Instructions for the task:
Within the listing below, please copy exactly the lines between the line holding "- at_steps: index" and the line holding "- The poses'", inclusive.

Supplied data:
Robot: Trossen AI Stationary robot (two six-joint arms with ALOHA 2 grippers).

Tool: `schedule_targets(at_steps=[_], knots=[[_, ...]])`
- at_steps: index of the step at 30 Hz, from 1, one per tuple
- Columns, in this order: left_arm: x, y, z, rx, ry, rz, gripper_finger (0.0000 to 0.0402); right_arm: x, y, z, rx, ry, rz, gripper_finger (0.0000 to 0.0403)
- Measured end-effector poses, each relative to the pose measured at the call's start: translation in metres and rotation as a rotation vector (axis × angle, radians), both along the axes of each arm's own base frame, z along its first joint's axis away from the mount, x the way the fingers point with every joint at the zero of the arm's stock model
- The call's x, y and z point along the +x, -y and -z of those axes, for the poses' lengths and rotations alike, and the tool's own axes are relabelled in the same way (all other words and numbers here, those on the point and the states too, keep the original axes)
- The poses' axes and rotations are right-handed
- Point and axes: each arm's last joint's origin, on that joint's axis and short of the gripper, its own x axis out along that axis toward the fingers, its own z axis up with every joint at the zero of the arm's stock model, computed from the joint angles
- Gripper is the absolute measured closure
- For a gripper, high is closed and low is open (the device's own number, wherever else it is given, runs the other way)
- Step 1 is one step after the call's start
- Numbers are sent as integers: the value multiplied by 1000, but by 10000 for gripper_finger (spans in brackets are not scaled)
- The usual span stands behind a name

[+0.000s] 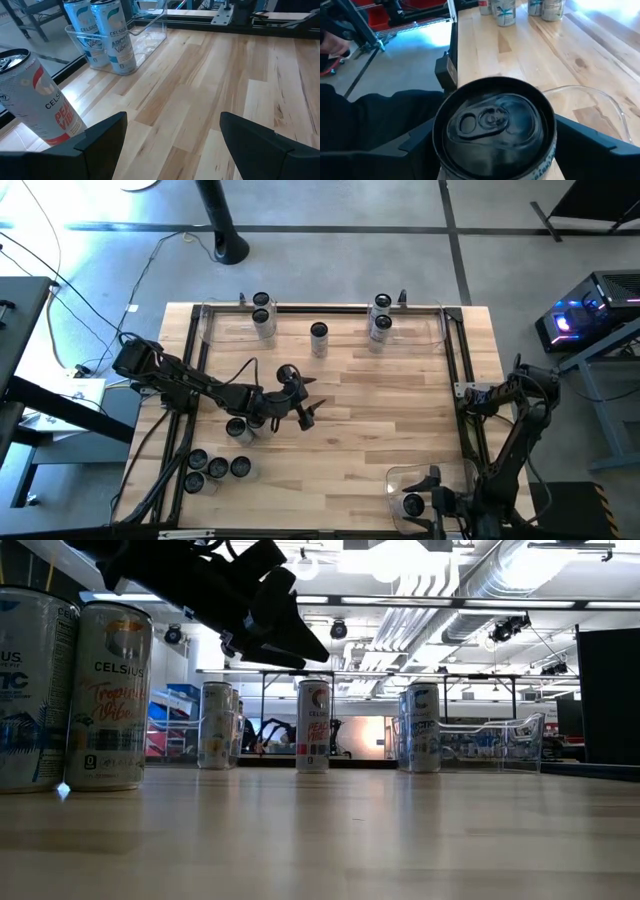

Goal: Sort soda cans
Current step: Put the white-pink soda can into the bottom right transparent bin

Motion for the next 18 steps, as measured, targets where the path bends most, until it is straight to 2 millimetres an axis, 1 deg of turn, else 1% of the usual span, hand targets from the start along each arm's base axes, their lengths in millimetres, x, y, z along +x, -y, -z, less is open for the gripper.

Expected output:
- at_steps: index of the step at 30 Hz, from 1, one per tuple
- Columns, in this order: left_arm: x, y, z, rx, ry, rz, gripper_finger (0.0000 to 0.0402); right_arm: x, y, z, rx, ry, rz, gripper_finger (0.0000 to 0.0403)
- Measured end-effector poses, each relative to the pose measured at the call's start: translation in metres and rotation as a rotation vector (axis × angle, radians), both along the axes of each arm's own base frame, z along its first joint's axis away from the mount, x the way the fingers point with every joint at the zero of the arm's stock model
- The call's x, y and z point along the +x, -y and -z of those axes, for the poses' lengths and rotations alike, and the tool's own axes are relabelled in the same way (all other words and numbers here, those on the point and the states too, keep the original axes)
- The poses' axes and rotations are right-handed

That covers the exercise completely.